Plugin Architectures: Teams can add new capabilities to the platform. If someone needs a new AWS service, they can write a platform module for it following your patterns and conventions. If it proves useful, it can be contributed back to the core platform or shared across teams.

Custom Resources: In Kubernetes environments, this means CRDs (Custom Resource Definitions) and operators. Teams can define their own custom resources that integrate with platform systems. Your platform provides the infrastructure (clusters, networking, monitoring) and patterns (how to write operators, how to integrate with secrets management), but teams can extend it.

Shared Module Libraries: Instead of the platform team being the sole provider of infrastructure modules, maintain a library of blessed modules that teams can contribute to.
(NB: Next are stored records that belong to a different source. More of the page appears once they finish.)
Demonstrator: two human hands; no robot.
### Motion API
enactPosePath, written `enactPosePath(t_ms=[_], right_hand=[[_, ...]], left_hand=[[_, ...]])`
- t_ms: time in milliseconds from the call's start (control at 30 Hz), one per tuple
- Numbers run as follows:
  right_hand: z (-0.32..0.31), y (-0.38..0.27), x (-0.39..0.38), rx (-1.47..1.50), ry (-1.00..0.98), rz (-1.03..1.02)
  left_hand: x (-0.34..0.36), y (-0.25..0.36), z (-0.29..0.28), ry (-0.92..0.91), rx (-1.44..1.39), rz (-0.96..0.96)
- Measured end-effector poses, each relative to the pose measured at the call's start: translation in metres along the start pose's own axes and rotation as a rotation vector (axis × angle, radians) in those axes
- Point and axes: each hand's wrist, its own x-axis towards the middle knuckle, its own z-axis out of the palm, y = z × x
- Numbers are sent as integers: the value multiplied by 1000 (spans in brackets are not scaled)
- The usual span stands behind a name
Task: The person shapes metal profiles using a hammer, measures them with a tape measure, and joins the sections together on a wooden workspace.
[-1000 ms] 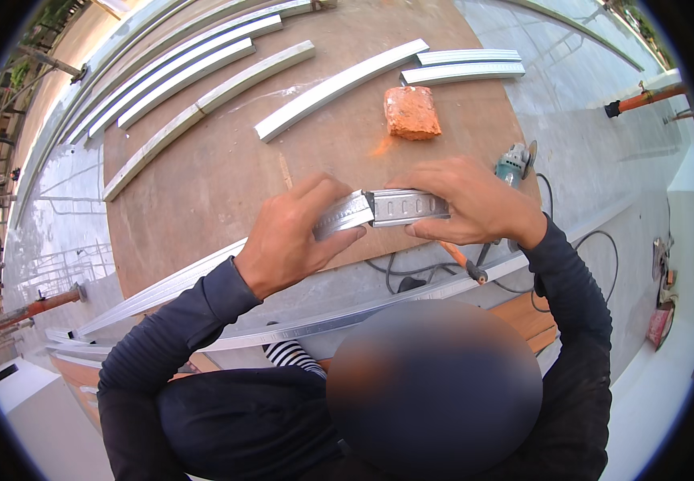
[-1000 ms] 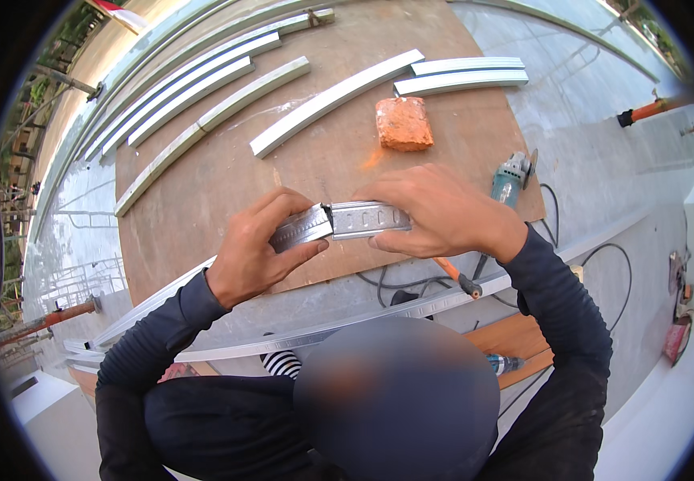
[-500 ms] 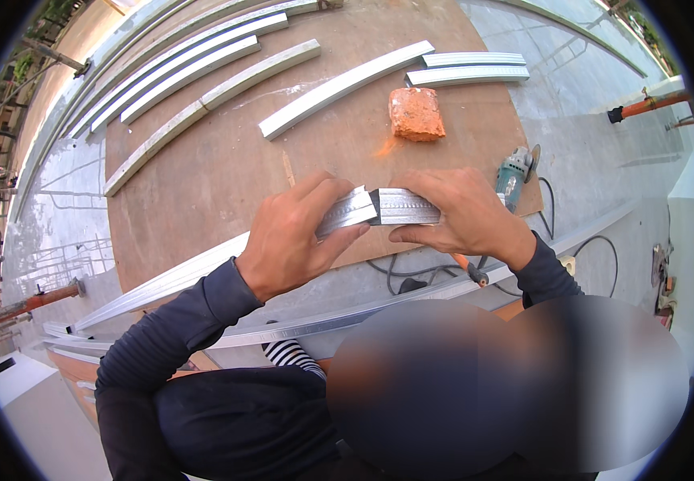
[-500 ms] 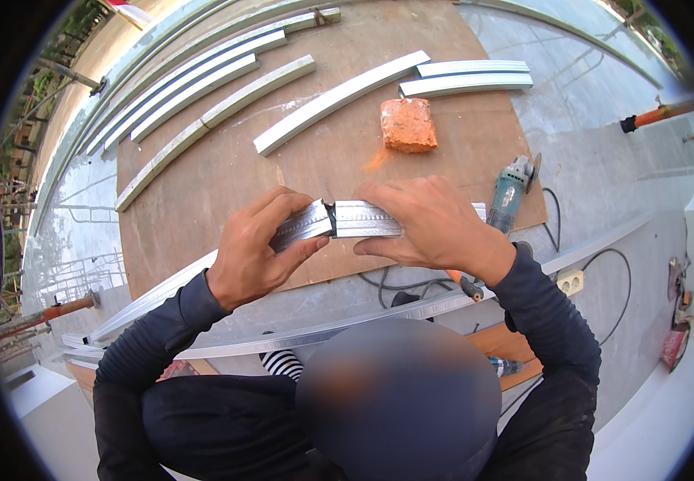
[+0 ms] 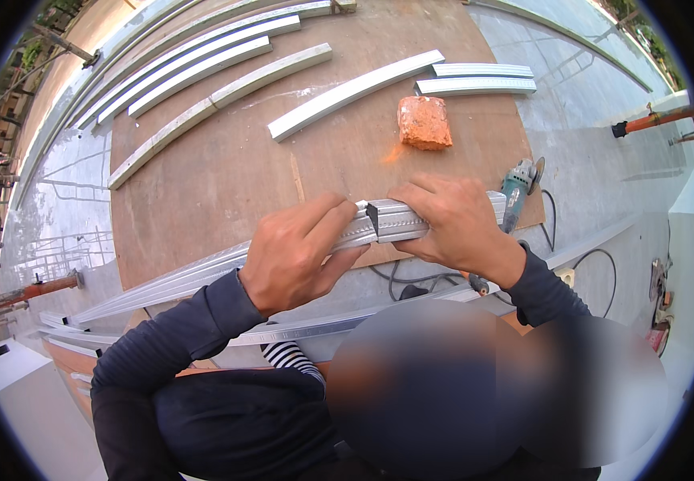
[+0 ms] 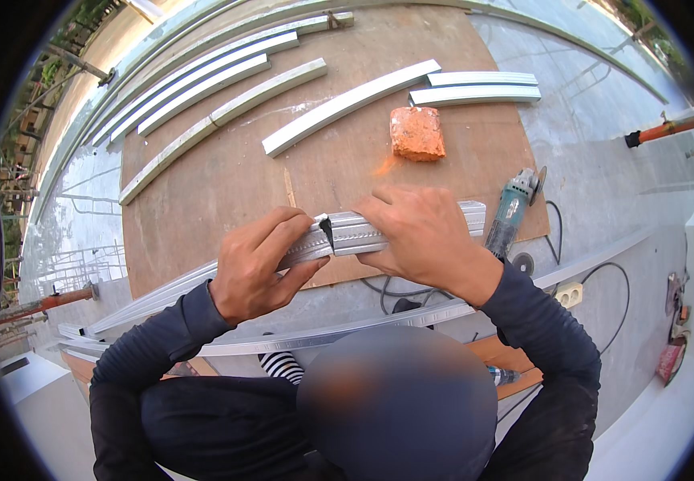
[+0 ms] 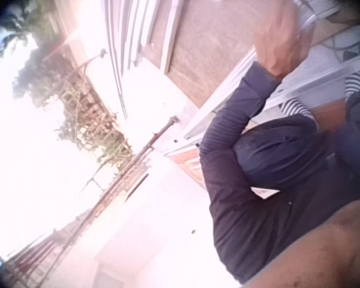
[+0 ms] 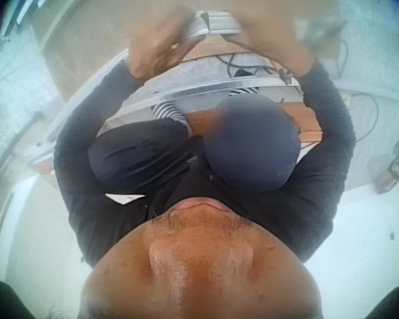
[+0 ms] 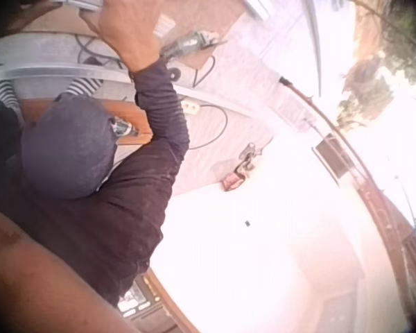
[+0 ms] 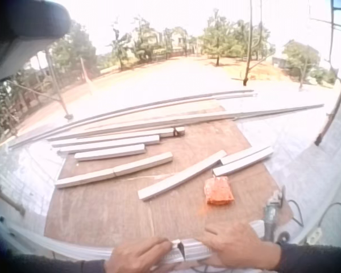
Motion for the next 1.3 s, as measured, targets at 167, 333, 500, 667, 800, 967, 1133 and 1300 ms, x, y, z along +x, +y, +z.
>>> enactPosePath(t_ms=[167, 333, 500, 667, 800, 967, 1133, 1300], right_hand=[[2, -7, -2, -46, 102, -34], [4, -10, -3, -56, 58, -7], [7, -12, -4, -15, 13, 31], [14, -6, -6, 70, 10, 23], [17, 7, -8, 169, -85, -16], [15, 7, -8, 164, -140, 13], [3, 0, -2, -3, -171, -39], [-8, -5, 3, -72, -246, -20]], left_hand=[[-6, 11, -3, 63, 90, 61], [-12, 9, 0, 81, 88, 76], [-14, 11, -4, 56, 102, 58], [-14, 12, -4, 29, 92, 48], [-14, 17, -3, -5, 56, 6], [-14, 14, -2, -2, 50, -6], [-13, 15, 0, -31, 43, -3], [-10, 11, -3, -46, 69, 8]])
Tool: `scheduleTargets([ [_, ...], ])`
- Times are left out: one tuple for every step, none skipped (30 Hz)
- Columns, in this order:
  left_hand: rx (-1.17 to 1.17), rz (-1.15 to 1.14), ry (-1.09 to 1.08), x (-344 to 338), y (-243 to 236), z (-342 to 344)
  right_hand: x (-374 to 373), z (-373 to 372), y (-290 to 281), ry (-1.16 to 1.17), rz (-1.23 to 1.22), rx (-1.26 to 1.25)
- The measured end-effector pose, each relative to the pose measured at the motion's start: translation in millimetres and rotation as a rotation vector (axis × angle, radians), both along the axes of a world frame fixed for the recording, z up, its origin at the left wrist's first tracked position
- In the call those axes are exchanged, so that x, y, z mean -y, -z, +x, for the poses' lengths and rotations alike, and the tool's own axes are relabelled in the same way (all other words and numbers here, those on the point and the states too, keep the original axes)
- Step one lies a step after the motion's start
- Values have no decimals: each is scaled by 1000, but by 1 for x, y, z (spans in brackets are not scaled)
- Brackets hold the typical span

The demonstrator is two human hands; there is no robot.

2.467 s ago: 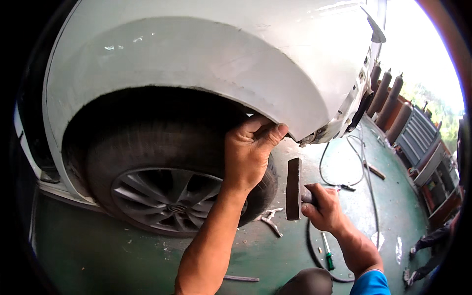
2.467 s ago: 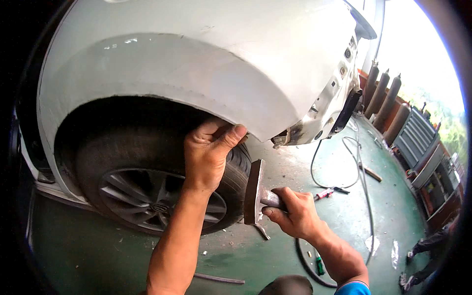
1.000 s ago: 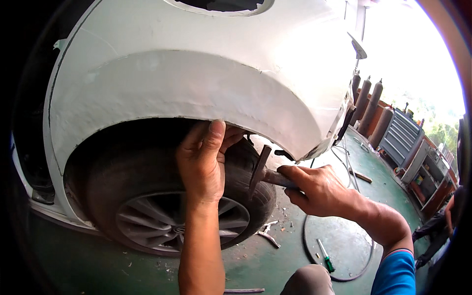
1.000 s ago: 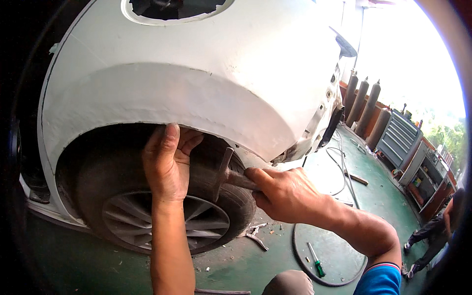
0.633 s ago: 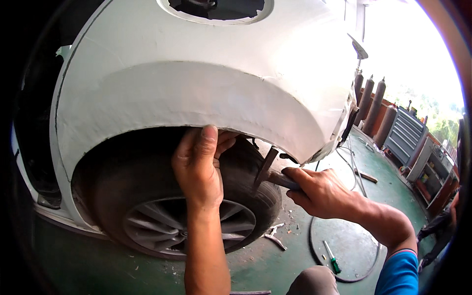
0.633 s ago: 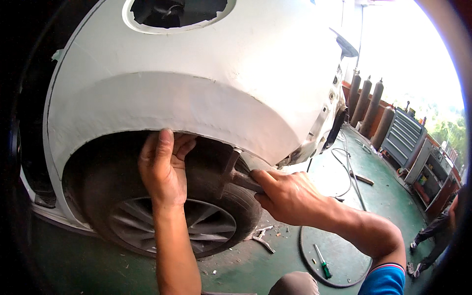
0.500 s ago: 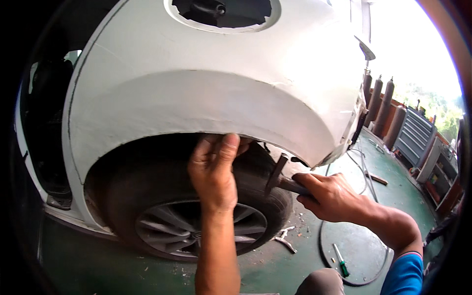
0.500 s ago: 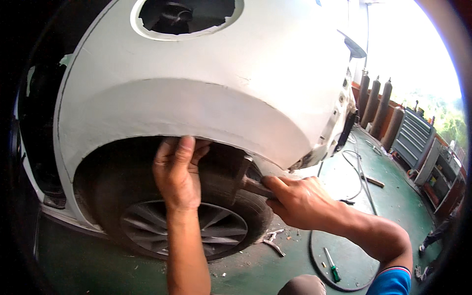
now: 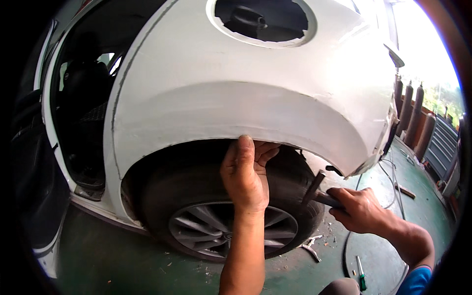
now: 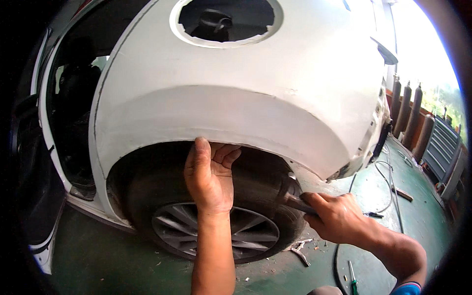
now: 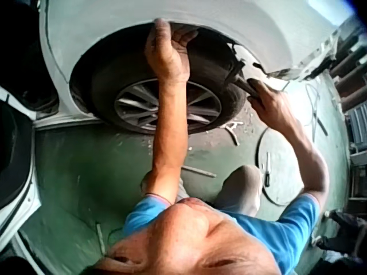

The platform provides the framework, governance, and core modules; the community provides breadth and specialization.

This shifts the platform team from “build everything” to “enable others to build” - a much more scalable model.

Strategy 4: Feature Flags and Opt-In

When you do add new capabilities or update implementations, use feature flags and opt-in adoption.

AWS releases a better way to do something. Your platform can:

  1. Implement the new approach
  2. Put it behind a feature flag
  3. Let teams opt in when ready
  4. Eventually make it the default for new services
  5. Eventually migrate existing services (with communication and support)

This prevents the platform from being a blocker. Teams that need the new capability can get it immediately by opting in. Teams that don’t aren’t forced to deal with migration churn until they’re ready.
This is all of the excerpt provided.